I have seen this happen so many times - people clean out the garden pond that has been left for 5 years only to result in all the fish dieing.
Fish in a tank will move the water around a bit as will a heat source but without a pump circulating i think you would be taking a risk. Perhaps you could just have quiet time in the everning when you most view the tank & otherwise run a circulating pupm.


----------



## danmil3s (17 Dec 2010)

Diana walstead does this kind of tank i think (all though im not sure thats how you spell her name) and takes a lot of planing and know how


----------



## Gill (17 Dec 2010)

I did this recently. 
left a 3G Tank with no heating and no filtraion. 
Just a Thick Layer of Java Moss and a 3Inch layer of floating plants made up of Azolla, Riccia, Duckweed. 
It sat on the windowsill in the shade, No Food was given to the 5 Platties that lived in it. 
It was kept going for 4 months and only topped up the water when i remembered.


----------



## chrislove01 (17 Dec 2010)

Gill

Any pics of this setup?

Chris


----------



## foxfish (17 Dec 2010)

Gill said:
			
		

> I did this recently.
> left a 3G Tank with no heating and no filtraion.
> Just a Thick Layer of Java Moss and a 3Inch layer of floating plants made up of Azolla, Riccia, Duckweed.
> It sat on the windowsill in the shade, No Food was given to the 5 Platties that lived in it.
> It was kept going for 4 months and only topped up the water when i remembered.


Can I ask why?
Sorry but, I like to look after fish, perhaps you feel this was good for your platties?


----------



## chrislove01 (17 Dec 2010)

Here we go, 

Please can we just keep on subject?

Chris


----------



## foxfish (17 Dec 2010)

It was only a polite question my friend.
No animosity intended, perhaps Gill has reason & logic - I was just interested


----------



## Gill (17 Dec 2010)

chrislove01 said:
			
		

> Gill
> 
> Any pics of this setup?
> 
> Chris




Nope sorry, I just left it alone as did not want any fry from the females.

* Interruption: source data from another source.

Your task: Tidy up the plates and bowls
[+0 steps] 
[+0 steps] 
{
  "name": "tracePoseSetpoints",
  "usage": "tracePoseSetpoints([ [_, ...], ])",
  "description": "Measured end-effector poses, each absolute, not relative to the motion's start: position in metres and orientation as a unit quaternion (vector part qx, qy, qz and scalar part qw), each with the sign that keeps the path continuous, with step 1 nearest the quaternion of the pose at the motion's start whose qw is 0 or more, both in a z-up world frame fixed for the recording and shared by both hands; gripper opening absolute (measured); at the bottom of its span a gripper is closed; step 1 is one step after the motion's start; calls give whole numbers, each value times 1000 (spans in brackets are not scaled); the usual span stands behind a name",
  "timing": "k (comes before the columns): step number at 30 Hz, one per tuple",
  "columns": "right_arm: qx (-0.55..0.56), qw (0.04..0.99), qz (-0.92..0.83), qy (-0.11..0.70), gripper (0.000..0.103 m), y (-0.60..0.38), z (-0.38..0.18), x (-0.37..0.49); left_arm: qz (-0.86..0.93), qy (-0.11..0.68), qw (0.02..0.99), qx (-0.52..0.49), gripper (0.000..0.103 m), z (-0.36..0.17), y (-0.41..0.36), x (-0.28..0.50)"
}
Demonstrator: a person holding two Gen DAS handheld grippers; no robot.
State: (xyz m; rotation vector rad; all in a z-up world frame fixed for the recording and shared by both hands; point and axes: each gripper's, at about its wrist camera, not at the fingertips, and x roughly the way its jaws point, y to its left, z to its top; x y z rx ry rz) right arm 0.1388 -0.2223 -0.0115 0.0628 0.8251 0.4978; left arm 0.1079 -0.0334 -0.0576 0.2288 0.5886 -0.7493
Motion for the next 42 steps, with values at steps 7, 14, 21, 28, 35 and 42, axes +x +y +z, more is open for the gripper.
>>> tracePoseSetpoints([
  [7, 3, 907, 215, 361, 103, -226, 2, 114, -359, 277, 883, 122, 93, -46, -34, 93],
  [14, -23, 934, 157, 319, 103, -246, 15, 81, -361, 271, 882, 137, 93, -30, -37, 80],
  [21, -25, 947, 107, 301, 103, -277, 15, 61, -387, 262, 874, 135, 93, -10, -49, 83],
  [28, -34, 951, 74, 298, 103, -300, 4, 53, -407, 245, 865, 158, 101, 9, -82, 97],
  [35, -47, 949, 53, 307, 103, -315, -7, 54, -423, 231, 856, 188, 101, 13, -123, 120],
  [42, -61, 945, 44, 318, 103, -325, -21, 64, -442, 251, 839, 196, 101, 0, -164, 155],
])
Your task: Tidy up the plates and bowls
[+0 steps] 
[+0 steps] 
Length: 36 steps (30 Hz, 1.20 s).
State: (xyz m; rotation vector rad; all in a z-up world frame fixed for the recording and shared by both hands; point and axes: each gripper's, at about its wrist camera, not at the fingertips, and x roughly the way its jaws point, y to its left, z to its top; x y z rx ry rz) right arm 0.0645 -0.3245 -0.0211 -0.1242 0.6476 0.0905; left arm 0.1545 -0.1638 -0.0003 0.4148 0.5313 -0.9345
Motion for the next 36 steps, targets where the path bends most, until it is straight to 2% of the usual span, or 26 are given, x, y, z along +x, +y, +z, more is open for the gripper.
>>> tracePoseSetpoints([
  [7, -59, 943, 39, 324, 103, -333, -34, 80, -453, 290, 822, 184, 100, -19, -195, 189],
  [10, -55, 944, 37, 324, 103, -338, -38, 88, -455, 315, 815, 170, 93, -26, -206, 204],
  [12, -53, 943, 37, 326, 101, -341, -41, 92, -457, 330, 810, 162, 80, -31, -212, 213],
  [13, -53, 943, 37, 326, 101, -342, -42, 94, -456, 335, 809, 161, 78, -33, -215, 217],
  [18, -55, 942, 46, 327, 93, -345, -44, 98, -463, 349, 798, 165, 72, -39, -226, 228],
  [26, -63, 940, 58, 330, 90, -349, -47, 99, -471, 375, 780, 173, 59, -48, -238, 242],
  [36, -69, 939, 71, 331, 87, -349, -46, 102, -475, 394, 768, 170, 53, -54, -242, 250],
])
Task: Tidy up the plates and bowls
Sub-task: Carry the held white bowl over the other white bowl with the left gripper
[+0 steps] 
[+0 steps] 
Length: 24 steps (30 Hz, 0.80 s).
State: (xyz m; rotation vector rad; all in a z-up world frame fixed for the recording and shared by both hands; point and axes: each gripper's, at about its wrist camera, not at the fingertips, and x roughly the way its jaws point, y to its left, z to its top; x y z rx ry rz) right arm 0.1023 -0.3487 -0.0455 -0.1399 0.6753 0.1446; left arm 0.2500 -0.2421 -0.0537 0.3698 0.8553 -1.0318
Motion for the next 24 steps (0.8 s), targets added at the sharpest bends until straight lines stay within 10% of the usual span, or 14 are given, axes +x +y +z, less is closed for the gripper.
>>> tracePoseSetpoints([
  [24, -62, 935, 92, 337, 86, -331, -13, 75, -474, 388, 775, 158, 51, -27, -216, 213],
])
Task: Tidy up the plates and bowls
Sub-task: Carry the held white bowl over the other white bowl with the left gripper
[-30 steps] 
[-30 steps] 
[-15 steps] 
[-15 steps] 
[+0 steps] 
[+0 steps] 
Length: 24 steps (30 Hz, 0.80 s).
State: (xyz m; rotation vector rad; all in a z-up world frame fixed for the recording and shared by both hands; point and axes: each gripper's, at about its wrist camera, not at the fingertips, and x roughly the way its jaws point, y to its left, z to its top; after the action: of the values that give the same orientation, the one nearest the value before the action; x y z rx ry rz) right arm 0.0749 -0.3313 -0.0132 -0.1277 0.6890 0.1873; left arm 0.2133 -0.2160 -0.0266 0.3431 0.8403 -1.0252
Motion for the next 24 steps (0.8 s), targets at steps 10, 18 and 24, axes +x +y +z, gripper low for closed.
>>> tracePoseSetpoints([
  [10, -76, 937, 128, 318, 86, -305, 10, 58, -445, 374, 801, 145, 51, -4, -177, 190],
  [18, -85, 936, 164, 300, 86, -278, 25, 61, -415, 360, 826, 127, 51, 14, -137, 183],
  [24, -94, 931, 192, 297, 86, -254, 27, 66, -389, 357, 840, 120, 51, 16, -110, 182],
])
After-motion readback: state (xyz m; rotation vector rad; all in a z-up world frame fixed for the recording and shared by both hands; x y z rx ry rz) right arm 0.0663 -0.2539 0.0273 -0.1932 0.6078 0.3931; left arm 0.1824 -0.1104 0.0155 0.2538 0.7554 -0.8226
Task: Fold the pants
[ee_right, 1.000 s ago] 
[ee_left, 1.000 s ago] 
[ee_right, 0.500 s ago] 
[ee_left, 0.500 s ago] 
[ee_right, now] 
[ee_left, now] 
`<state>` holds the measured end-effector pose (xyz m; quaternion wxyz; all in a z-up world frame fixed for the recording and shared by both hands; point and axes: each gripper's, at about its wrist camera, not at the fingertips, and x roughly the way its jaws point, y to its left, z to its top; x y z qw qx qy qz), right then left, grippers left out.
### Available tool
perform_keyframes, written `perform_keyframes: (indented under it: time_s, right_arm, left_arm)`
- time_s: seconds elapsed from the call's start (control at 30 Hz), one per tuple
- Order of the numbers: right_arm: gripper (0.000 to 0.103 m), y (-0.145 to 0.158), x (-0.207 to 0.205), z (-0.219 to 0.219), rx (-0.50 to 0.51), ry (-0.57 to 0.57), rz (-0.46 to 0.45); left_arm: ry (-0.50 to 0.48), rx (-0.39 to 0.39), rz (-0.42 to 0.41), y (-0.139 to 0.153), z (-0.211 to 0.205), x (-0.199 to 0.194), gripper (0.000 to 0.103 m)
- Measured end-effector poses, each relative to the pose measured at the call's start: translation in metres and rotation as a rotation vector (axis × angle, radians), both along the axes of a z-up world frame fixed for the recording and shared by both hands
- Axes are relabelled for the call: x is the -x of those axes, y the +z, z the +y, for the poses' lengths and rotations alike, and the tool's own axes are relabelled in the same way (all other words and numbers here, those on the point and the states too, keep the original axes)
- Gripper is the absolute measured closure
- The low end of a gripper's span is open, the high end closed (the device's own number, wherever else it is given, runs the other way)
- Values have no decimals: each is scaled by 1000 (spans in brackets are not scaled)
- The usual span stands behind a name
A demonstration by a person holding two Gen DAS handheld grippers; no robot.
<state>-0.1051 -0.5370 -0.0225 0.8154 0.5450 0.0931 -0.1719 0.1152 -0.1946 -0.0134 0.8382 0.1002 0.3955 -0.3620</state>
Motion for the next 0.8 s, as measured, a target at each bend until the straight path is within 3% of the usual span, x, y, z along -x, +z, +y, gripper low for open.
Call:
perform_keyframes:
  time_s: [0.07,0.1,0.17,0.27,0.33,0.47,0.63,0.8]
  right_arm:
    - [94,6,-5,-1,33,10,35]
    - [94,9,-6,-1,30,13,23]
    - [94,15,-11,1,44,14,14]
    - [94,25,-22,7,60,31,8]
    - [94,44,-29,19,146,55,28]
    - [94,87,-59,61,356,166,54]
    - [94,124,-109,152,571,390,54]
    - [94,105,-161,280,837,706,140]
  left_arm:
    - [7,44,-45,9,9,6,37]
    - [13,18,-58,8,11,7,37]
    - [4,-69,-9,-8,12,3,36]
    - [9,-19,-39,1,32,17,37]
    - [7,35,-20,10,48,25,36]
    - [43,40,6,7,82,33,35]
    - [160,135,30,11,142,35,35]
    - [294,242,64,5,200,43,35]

Low temps make them go dormant.


----------



## Gill (17 Dec 2010)

foxfish said:
			
		

> It was only a polite question my friend.
> No animosity intended, perhaps Gill has reason & logic - I was just interested




No Worries, I did this 1 as an experiment to see what would happen and knew that @ low temps platties are dormant and no breeding takes place. had no casualties and once I took it down and added them back to trop the males were actively chasing the females within a few hours.


----------



## Etherelda (4 Jan 2011)

I don't fancy any when I'm cold.


----------